Trip details
The Cleveland Way was opened in May 1969; the second of the British National Trails after the Pennine Way. It stretches for approximately 110 miles/177km along the edge of the North York Moors and the North Yorkshire Coast and reaches its highest point on Urra Moor 454m (1,489ft). The scenery encompasses farming landscapes and forests - some have hardly changed for centuries - dramatic rolling country with abrupt scarps and sandstone edges, bleak moors, dramatic cliff and beach seaside scenery. It semicircles the largest open moorland in England and then follows the Heritage Coast on top of rugged, but grassy cliffs. Eighty percent of the trail is within the North York Moors National Park.
All this moor and cliff walking is punctuated at intervals with interesting market towns and sleepy fishing villages, steeped in historical and literary associations. Examples include Helmsley Castle, Rievaulx, Robin Hood's Bay, Whitby Abbey, Staithes Harbour, Captain Cook (who grew up near Roseberry Topping, worked at Staithes, and set sail in 1747 from Whitby Bay), Count Dracula (who dined out on the locals at Whitby), and James Herriot (the vet who got dragged or chased through the fields by intemperate domestic animals!)
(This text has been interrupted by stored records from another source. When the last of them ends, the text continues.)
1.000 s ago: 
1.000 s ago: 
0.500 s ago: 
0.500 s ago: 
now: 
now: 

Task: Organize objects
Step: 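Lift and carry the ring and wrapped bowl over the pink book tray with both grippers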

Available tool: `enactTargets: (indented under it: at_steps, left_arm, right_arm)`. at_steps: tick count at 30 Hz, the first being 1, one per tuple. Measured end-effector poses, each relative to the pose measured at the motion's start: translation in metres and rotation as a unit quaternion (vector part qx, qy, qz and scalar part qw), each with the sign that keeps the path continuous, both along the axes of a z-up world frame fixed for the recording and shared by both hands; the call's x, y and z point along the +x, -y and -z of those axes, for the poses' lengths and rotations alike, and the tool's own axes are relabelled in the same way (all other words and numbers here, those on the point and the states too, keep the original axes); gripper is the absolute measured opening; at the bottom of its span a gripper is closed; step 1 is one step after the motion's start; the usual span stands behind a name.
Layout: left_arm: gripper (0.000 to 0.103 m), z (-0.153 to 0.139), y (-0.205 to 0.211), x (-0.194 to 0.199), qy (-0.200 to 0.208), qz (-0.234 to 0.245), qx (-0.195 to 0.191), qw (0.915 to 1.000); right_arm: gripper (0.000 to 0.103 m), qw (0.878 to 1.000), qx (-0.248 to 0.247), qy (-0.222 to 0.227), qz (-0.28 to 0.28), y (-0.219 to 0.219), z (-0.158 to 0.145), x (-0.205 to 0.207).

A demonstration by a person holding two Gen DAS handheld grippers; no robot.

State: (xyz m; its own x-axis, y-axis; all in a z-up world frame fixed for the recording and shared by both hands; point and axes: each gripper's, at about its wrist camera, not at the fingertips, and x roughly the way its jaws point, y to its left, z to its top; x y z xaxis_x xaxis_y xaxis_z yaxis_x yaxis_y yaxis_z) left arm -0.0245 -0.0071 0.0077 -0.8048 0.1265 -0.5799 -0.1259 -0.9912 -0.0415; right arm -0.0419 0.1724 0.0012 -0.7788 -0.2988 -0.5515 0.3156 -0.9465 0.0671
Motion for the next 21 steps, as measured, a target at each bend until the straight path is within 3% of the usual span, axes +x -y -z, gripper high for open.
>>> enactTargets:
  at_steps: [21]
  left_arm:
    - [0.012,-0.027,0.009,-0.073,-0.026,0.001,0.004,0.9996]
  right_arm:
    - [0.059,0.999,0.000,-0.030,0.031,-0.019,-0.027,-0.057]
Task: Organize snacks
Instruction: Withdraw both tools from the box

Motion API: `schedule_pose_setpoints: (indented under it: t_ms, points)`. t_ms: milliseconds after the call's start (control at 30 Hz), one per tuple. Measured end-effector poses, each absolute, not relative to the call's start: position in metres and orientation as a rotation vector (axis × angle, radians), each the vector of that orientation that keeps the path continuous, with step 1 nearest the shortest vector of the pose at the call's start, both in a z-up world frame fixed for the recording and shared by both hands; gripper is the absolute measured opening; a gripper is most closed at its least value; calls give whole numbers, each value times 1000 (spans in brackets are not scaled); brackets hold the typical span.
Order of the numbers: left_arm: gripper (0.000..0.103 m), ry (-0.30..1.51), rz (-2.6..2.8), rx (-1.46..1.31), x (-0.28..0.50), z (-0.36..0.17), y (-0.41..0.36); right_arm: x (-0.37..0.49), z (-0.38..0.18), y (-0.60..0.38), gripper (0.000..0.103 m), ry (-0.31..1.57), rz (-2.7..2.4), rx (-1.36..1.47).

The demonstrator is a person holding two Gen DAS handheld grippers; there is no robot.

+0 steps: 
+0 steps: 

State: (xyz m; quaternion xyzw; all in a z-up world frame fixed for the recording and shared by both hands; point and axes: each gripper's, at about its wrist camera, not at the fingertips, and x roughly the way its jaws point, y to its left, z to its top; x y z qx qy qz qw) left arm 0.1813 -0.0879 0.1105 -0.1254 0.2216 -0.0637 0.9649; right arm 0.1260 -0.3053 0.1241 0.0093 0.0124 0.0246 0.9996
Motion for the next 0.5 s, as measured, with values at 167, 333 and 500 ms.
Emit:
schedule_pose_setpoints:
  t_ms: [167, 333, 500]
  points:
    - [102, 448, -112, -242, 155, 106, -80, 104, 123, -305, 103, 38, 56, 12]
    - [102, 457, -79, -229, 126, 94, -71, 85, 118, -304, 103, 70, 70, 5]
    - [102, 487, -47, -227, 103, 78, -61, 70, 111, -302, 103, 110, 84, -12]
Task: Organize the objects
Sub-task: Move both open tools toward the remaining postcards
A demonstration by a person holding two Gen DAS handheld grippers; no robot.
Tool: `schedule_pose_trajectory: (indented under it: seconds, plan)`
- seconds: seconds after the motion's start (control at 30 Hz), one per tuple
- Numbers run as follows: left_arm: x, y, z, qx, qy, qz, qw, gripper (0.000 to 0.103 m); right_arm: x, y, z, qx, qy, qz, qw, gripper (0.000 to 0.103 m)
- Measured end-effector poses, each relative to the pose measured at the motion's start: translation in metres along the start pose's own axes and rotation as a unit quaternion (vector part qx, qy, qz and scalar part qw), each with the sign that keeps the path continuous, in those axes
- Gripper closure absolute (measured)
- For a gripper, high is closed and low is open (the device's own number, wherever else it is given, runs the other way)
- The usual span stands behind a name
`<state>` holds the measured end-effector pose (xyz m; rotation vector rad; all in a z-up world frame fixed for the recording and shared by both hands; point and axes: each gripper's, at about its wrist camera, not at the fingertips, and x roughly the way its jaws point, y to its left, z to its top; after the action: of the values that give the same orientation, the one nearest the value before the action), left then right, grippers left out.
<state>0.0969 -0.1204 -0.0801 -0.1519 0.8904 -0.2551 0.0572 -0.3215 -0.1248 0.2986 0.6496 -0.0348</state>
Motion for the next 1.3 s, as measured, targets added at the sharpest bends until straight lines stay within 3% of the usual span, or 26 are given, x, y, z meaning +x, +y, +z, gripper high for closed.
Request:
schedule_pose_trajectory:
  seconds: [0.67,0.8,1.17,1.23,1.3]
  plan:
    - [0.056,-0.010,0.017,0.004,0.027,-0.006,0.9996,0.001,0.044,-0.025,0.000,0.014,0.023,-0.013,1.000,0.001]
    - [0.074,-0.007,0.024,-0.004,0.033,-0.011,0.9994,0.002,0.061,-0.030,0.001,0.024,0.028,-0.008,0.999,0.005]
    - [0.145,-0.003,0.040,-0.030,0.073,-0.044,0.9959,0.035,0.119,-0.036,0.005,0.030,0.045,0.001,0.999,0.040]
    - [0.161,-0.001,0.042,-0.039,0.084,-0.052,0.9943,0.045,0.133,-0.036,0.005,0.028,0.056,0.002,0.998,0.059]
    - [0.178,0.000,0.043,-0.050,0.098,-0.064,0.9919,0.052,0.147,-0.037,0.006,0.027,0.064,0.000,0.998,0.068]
Although not as physically dramatic as the Lake District, this area does boast a distinctive, sublime beauty of its own, it also tends to have a more clement, drier climate. The walk must not be underestimated, there is a lot of ascent and descent throughout, traverses over high moorland and some steep inclinations.
Highlights of the Cleveland Way include, the remains of the Norman Rievaulx and Whitby Abbeys, the Captain Cook Monument, Robin Hoods Bay with it's cliff-hanging cottages, Staithes (pronounced Stairs) a famous old fishing village and Scarborough, the quintessential Yorkshire seaside resort.